*Your assignment*.
Among the lines below, count those with "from". Give only the number.

*Given material*.
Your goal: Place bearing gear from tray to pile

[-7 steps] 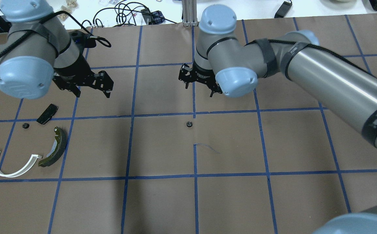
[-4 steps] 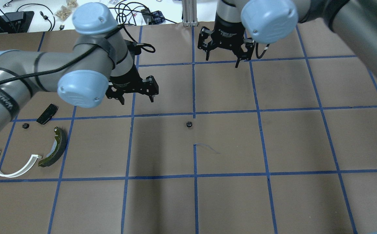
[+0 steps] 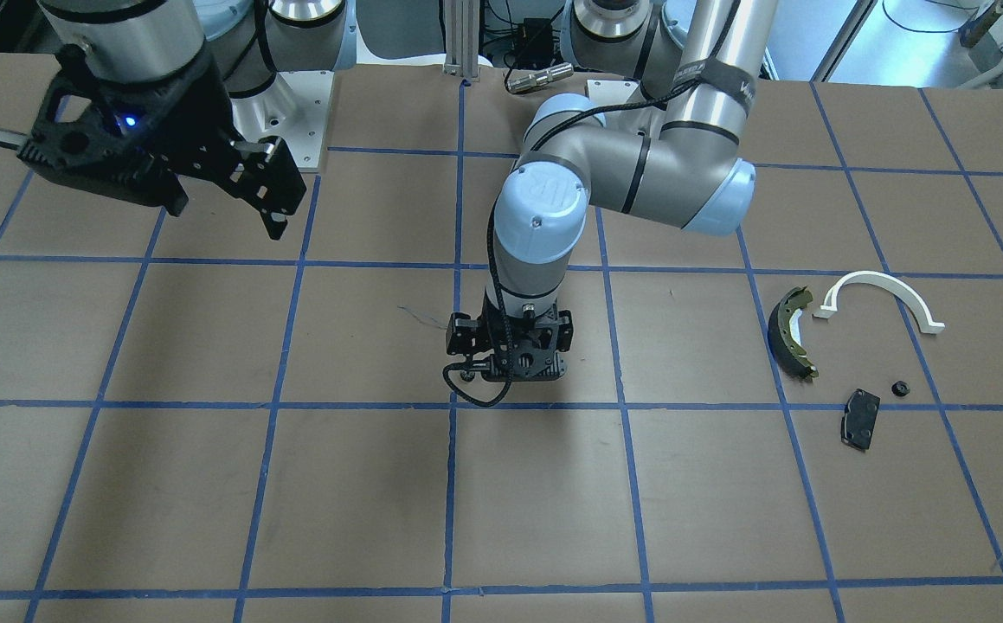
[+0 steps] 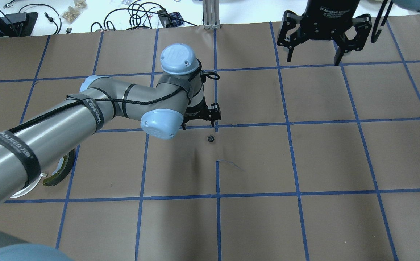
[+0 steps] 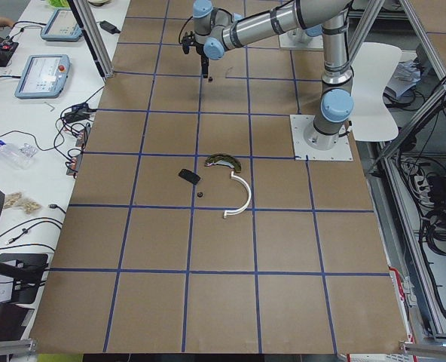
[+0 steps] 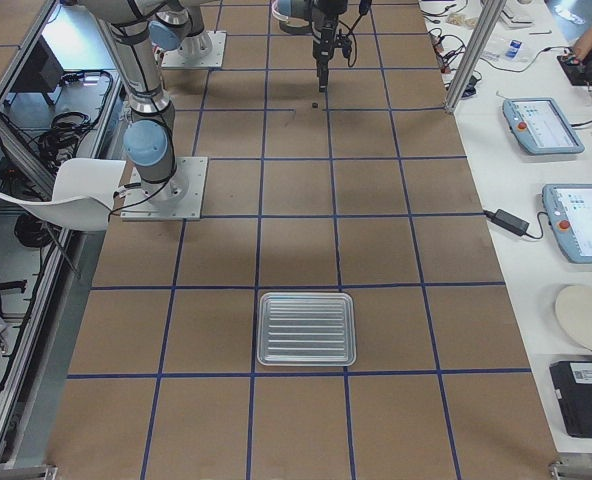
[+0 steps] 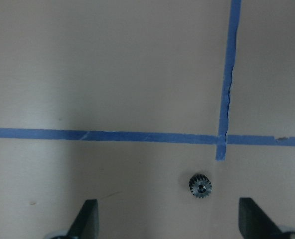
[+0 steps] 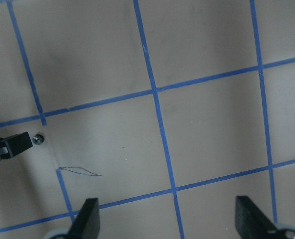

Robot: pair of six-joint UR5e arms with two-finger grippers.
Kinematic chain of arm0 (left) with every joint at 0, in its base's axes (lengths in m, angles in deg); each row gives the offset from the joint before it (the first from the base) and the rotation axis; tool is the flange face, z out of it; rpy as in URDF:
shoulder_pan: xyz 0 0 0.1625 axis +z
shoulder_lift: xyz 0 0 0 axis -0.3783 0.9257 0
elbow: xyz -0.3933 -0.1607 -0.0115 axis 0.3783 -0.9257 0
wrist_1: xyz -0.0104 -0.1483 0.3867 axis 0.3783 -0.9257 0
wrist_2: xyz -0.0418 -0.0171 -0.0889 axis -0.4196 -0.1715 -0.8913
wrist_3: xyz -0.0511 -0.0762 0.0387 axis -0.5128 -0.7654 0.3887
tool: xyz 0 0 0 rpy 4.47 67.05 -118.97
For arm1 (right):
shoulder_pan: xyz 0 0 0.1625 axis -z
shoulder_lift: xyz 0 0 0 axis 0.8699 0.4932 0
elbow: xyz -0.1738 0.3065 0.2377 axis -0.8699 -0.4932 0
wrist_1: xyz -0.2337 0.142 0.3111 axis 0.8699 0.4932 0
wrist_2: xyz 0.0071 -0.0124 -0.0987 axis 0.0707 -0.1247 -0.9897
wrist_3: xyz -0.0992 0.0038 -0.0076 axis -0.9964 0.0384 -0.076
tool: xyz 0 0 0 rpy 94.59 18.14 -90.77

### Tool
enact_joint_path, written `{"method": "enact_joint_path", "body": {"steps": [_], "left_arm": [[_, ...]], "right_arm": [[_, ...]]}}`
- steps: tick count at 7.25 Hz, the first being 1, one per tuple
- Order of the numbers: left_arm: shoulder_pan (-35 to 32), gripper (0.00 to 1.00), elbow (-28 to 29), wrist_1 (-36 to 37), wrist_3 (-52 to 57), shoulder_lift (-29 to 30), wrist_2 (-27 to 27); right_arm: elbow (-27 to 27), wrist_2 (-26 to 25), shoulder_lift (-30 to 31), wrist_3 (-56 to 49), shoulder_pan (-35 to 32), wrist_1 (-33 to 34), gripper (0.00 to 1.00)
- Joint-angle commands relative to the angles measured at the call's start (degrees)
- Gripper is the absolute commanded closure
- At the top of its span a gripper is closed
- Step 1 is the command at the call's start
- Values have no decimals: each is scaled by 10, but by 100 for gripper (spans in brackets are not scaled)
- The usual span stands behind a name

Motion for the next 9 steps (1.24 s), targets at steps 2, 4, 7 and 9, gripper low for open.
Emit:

*Result for this exercise*.
2